Mexico is making concerted efforts to bring in the private sector into its potentially lucrative hydrocarbon sector. This “apertura” or “opening” is a process that much like the one in Venezuela in the early 1990s brought in considerably foreign investment and technology to the national industry.
The Country boasts large reserves and massive resources of conventional and unconventional hydrocarbons both onshore and offshore, and the new energy reform approved in December 2013 is intended to provide the flexibility necessary for the opening of the hydrocarbon sector to private and foreign participation, and to produce them wisely.

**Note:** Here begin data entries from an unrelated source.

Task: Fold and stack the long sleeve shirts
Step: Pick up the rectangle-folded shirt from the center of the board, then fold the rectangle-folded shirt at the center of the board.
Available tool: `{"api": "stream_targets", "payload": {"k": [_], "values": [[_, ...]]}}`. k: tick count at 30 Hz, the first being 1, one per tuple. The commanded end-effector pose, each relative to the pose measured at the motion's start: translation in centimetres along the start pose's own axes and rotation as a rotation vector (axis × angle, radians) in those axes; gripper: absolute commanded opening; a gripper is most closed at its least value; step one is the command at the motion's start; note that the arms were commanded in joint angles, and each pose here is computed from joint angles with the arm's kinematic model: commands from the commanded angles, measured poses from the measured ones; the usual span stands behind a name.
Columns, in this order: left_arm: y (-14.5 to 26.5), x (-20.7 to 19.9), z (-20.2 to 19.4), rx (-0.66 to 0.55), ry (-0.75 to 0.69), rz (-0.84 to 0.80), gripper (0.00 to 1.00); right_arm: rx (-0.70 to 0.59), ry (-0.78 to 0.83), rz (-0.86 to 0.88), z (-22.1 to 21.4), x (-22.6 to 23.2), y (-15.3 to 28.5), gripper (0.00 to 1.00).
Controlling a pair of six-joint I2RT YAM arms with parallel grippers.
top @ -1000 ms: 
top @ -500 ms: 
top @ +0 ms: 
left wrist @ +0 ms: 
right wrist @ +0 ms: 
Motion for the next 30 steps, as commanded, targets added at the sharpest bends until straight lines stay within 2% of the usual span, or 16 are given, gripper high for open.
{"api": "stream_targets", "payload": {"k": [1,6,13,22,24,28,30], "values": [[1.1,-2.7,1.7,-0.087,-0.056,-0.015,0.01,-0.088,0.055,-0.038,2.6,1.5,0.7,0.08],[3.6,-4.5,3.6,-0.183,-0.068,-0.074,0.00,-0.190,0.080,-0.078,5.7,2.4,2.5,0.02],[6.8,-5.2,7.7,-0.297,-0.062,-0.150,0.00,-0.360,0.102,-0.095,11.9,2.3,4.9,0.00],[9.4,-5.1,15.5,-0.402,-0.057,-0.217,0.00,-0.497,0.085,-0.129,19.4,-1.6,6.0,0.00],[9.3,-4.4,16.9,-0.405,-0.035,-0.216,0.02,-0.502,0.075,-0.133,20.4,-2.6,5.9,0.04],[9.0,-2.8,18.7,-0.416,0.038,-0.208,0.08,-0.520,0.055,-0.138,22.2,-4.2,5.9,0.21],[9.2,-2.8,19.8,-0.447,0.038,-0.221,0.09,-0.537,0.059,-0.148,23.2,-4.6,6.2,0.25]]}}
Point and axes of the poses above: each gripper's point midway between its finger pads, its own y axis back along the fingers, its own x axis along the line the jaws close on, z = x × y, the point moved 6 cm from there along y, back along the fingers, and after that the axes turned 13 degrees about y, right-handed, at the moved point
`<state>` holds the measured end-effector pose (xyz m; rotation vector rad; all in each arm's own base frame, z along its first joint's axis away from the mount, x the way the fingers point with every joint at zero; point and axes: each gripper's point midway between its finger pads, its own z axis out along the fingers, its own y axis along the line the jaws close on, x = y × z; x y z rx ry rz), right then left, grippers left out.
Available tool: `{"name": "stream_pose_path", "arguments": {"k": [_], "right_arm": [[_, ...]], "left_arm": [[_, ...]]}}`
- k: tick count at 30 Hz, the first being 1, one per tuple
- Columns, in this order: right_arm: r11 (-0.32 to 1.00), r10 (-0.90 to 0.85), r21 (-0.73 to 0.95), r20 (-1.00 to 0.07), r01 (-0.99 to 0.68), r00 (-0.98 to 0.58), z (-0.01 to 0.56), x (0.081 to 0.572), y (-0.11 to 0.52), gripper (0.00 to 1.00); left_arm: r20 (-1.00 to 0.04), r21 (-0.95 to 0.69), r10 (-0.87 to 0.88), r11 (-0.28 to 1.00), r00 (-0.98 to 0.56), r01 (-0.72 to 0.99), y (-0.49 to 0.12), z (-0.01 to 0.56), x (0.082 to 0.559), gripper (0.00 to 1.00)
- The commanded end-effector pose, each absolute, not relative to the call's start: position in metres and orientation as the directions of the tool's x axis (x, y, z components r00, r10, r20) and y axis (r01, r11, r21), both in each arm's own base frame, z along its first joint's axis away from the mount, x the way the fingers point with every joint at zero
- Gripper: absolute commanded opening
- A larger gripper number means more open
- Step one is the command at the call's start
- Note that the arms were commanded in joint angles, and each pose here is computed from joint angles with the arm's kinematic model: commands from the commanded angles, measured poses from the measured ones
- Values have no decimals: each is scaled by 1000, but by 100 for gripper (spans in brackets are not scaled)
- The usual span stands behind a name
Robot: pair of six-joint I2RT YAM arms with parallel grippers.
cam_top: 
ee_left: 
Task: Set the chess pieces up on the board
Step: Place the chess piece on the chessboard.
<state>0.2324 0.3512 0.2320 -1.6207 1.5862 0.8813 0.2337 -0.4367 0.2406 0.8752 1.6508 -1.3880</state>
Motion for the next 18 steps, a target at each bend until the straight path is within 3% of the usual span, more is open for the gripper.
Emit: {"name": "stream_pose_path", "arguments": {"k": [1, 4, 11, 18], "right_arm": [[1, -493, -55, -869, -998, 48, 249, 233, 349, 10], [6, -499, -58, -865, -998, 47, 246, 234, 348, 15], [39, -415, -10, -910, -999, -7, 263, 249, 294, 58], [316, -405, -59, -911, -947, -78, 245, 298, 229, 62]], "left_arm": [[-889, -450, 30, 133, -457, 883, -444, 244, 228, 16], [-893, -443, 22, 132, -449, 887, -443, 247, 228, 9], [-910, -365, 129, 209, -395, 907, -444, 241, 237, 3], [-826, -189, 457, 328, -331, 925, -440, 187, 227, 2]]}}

The initial phase of the Mexican Oil & Gas “Apertura” involves transferring producing assets that are currently under service contract arrangements. Pemex is then planning to enter into joint venture arrangements with private or foreign sector entities (i.e. farm-out agreements) for mature fields, deep water, and extra heavy crudes requiring capital investment and technological expertise. In addition, the Mexican government will go through a bidding round (Round 1) in which 109 exploration blocks and 60 producing fields, including deep and shallow water, and unconventional blocks will be offered up for investment. All this is expected to happen fast, started in 2014 and will continue in 2015.
The energy reforms also established a new HSE regulatory body for the oil and gas sector, and the Decree enacting the Law of the National Agency of Industrial Safety and Environmental Protection of the Hydrocarbons Sector became effective August 12, 2014. The ASEA (Spanish acronym for the Agencia) was created under the Ministry of Environment and Natural Resources (SEMARNAT), with technical and procedural autonomy, tasked with regulating and supervising industrial and operational safety, as well as environmental protection of the Hydrocarbon Sector. In summary, HSE risks and impacts of oil and gas will be regulated and supervised by ASEA.
The Energy Reforms only provide generalized conceptual legislation, but they also specify that detailed legislation must be enacted within 12 months for the development of additional environmental regulations governing the energy sector.
This “opening” of the Mexican hydrocarbon sector can lead to important positive benefits, including considerable increase in production, reserves, GDP growth, creation of jobs, provision of goods and services, additional injection of foreign investment, and infrastructure growth.
It is also possible to concurrently obtain those positive benefits while ensuring that the Apertura is implemented protecting the environment, safeguarding the people, and guaranteeing sustainability. This requires the use of good international industry practices and available technologies, and to have proper regulation and a rigorous and effective supervision. Legislation is in place and implementation is unfolding.
Now is the time for foreign investors to engage, understand the HSE and sustainable development context within the country oil and gas sector, and prepare to capitalize on the Mexican opportunity provided by this important episode in Mexico’s hydrocarbon sector.